Docker

Production deployment as a compose stack: nats broker + nexo runtime, Docker secrets for credentials, persistent volumes for SQLite data and the disk queue.

Source: docker-compose.yml, Dockerfile, config/docker/.

Pre-built image at GHCR

Every push to main and every v* tag publishes a multi-arch image (linux/amd64 + linux/arm64) at:

ghcr.io/lordmacu/nexo-rs:latest          # latest tagged release
ghcr.io/lordmacu/nexo-rs:v0.1.1          # exact version
ghcr.io/lordmacu/nexo-rs:edge            # latest main commit
ghcr.io/lordmacu/nexo-rs:main-<sha>      # pinned to a specific commit

Pull and run:

docker pull ghcr.io/lordmacu/nexo-rs:latest
docker run --rm \
  -v $(pwd)/config:/app/config:ro \
  -v $(pwd)/data:/app/data \
  -p 8080:8080 -p 9090:9090 \
  ghcr.io/lordmacu/nexo-rs:latest

Build pipeline: .github/workflows/docker.yml.

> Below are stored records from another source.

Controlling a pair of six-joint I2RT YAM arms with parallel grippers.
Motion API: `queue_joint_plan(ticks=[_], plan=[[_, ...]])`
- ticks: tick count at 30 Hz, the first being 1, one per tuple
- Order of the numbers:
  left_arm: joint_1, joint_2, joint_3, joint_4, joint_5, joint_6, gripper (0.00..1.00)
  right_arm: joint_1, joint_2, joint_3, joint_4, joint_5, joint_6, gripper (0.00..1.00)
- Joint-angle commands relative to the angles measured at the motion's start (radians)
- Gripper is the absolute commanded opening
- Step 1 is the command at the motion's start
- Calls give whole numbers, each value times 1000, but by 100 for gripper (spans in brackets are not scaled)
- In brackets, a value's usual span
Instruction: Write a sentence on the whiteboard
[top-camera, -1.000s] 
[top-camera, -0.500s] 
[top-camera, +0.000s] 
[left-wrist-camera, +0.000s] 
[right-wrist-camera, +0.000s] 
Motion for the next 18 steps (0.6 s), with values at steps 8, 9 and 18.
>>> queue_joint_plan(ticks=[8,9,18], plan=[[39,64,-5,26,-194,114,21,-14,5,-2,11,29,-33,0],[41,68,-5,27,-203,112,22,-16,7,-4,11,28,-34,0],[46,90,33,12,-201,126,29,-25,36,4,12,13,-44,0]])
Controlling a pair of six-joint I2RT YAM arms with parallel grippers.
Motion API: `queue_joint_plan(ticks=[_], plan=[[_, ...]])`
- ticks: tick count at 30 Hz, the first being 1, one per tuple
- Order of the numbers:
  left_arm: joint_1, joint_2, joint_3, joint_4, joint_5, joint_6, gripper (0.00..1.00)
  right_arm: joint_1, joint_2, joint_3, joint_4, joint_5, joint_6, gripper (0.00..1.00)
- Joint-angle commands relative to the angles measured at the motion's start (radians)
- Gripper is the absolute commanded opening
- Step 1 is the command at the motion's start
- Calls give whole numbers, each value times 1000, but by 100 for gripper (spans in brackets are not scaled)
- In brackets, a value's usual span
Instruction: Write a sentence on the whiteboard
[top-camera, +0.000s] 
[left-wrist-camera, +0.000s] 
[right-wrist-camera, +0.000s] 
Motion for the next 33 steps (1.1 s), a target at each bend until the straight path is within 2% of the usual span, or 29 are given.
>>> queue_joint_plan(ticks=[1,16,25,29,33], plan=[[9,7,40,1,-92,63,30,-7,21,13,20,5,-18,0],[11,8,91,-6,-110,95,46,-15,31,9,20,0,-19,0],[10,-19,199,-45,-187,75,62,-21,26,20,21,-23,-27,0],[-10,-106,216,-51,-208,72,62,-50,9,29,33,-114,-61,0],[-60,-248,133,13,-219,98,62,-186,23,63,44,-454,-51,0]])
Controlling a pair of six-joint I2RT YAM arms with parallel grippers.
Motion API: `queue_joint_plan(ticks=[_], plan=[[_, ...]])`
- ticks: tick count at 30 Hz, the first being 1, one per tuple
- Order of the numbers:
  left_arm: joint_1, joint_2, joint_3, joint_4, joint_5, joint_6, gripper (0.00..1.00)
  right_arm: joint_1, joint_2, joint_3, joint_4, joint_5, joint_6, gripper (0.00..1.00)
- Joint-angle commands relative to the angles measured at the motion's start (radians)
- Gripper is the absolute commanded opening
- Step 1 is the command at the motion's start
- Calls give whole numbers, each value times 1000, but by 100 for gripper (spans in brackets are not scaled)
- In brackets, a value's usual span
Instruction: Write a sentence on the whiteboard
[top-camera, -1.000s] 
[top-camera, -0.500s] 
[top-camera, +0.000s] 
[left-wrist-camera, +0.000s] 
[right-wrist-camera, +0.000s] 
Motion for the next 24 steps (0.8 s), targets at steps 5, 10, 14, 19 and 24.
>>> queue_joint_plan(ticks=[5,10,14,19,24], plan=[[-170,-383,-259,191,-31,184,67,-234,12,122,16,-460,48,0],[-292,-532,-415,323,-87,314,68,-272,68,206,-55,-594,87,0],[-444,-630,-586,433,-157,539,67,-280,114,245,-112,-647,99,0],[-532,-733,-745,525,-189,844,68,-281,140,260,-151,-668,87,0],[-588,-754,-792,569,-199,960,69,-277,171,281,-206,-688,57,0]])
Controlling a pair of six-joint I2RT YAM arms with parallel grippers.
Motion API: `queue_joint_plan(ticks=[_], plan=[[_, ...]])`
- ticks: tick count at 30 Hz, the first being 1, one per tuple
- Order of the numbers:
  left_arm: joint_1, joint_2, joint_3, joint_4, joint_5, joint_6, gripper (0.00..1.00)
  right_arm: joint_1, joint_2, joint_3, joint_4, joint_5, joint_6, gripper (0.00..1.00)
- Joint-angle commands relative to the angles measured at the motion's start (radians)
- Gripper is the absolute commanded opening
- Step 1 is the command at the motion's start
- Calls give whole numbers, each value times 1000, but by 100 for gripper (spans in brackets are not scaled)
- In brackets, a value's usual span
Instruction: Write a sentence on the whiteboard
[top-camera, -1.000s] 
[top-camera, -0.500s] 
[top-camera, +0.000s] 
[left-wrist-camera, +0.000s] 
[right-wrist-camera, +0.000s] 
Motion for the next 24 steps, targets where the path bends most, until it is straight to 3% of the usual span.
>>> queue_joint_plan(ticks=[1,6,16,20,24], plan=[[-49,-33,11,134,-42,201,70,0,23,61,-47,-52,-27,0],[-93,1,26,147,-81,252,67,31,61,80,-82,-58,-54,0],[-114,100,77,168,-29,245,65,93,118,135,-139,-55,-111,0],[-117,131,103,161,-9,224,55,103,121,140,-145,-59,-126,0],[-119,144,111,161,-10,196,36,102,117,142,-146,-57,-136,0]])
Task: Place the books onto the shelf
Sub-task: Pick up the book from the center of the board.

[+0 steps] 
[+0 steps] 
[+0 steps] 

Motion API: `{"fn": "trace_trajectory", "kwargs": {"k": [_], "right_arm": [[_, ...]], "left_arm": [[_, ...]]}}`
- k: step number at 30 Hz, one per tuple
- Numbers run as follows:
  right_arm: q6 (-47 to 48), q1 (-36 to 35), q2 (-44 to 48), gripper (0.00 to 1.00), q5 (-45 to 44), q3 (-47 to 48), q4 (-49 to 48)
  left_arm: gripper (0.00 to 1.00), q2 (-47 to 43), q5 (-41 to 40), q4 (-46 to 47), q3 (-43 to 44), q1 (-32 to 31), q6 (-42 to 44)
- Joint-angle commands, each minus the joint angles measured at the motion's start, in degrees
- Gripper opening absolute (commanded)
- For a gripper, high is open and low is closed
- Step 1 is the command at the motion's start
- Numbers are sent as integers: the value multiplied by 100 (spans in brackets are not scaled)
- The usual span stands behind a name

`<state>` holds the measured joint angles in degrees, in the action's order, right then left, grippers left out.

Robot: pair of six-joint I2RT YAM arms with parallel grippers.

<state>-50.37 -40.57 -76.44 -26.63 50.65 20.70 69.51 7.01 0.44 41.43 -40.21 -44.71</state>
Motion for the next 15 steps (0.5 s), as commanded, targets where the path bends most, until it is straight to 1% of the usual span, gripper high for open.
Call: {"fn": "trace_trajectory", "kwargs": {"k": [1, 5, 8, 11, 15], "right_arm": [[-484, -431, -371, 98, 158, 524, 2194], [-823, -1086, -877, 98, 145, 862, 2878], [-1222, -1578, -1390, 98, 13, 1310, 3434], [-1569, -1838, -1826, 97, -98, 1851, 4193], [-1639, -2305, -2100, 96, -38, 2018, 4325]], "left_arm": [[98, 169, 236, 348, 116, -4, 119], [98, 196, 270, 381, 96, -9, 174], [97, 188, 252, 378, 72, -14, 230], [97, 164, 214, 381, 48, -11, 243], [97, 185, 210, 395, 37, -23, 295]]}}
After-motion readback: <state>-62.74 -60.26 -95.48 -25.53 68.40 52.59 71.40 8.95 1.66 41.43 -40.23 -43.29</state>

Tags + labels follow OCI image spec and are generated by docker/metadata-action. Image carries SBOM and SLSA provenance attestations (verify with docker buildx imagetools inspect).

Compose layout

flowchart LR
    subgraph STACK[docker-compose]
        NATS[nats:2.10<br/>:4222 client<br/>:8222 monitoring]
        AG[nexo<br/>:8080 health<br/>:9090 metrics]
    end
    AG --> NATS

    VOL1[(./config RO)] --> AG
    VOL2[(./data RW)] --> AG
    VOL3[(./extensions RO)] --> AG
    SEC[/run/secrets/...] --> AG

    IDE[MCP clients] -.->|port 8080| AG
    PROM[Prometheus] -.->|port 9090| AG

docker-compose.yml

Two services, healthchecks on both, shared volumes:

  • natsnats:2.10-alpine, exposes :4222 for agent clients and :8222 for monitoring (healthcheck hits :8222/healthz)
  • nexo — the main runtime
    • Ports: :8080 (health), :9090 (metrics)
    • Environment: RUST_LOG=info, AGENT_ENV=production
    • shm_size: 1gb — required for Chrome processes (browser plugin)
    • Bind mounts: ./config:/app/config:ro, ./data:/app/data:rw, ./extensions:/app/extensions:ro
    • depends_on: { nats: { condition: service_healthy } }

Dockerfile

Multi-stage:

  1. Builder — Rust cargo build --release --locked
  2. Runtimedebian:bookworm-slim with operational tools baked in:
    • ca-certificates, libsqlite3-0
    • Python + ffmpeg + tmux + yt-dlp + tesseract (for skills that need them)
    • Google Chrome on amd64 (OAuth + Widevine work); falls back to Chromium on arm64
    • cloudflared (downloaded per TARGETARCH at build time)
    • dumb-init as PID 1

Entry point: /usr/local/bin/nexo --config /app/config.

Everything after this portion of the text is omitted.